Ok, is the ZIL only used for sync writes? If so, let's ignore it for the moment, as I am now doing my testing without a SLOG to try and determine the max performance of the underlying disks/write cache before adding a SLOG, and as such have sync=disabled set on the zvol. With that being the case, you are saying that the write happens in the write cache, which should be my RAM. If I am writing a sequential file which is relatively small (1GB) and fits into this cache, it should happen quickly as RAM is fast. If it can do it quickly enough, the speed of the underlying disks shouldn't matter, as that happens after the VM has been told the write is complete? If 1GB can fit in my cache, then surely the write speed reported should be higher than 450MB/s, as it should be written to RAM quicker than that?

So example test:
File sent from VM/ESXi to FreeNAS over 10GbE, which should really be limited to 1GB/s in terms of network
FreeNAS should be able to write this into RAM quickly (under 5 seconds?)
Once in RAM, the VM should consider the write complete
The data is then written to physical disks from RAM

EDIT: the 64/32 32k has double to overhead at every step of the way. Try doing the same test with 16k. I would bet its roughly half the speed.

Ok, so if 32k maxes writes at 450MB/s, the only reason that writes are faster when still at 32k but sparse, is because ESXi has less to do?

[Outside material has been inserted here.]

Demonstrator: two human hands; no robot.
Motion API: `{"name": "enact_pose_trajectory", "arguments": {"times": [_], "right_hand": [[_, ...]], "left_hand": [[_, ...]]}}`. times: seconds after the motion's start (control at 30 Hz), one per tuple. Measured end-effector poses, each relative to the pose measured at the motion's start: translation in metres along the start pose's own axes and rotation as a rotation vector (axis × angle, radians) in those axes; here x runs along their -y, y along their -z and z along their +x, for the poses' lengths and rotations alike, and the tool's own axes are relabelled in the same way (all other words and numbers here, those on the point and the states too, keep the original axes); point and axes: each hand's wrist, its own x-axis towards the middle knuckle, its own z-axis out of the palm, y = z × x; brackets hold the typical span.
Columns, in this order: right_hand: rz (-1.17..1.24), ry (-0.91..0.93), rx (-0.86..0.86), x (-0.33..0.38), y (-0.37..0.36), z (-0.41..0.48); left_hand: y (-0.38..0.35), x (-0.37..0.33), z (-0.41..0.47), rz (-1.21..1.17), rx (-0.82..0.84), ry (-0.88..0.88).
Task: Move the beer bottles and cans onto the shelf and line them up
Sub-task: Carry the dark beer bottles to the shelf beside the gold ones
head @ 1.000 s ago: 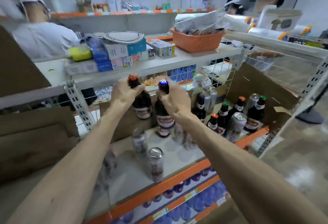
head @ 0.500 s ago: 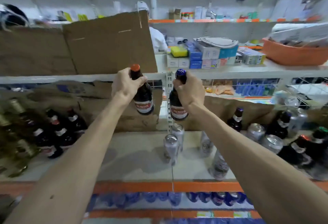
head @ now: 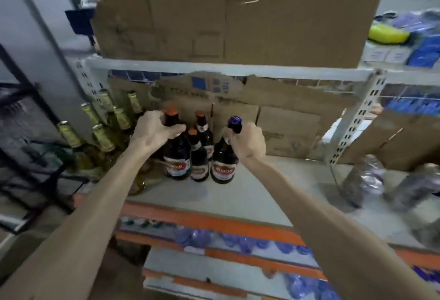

If my 32k sparse and 64k sparse/non-sparse all produce the same results, is it better to stick to 32k for better IOPs?

I want to make sure I can get the physical disks/pool configured correctly for my workloads, so that performance is not something I have to tinker with down the line while I potentially have the server in live usage. Toying with settings to find my optimums is easier to do now while I can destroy and rebuild the volumes as many times as I like.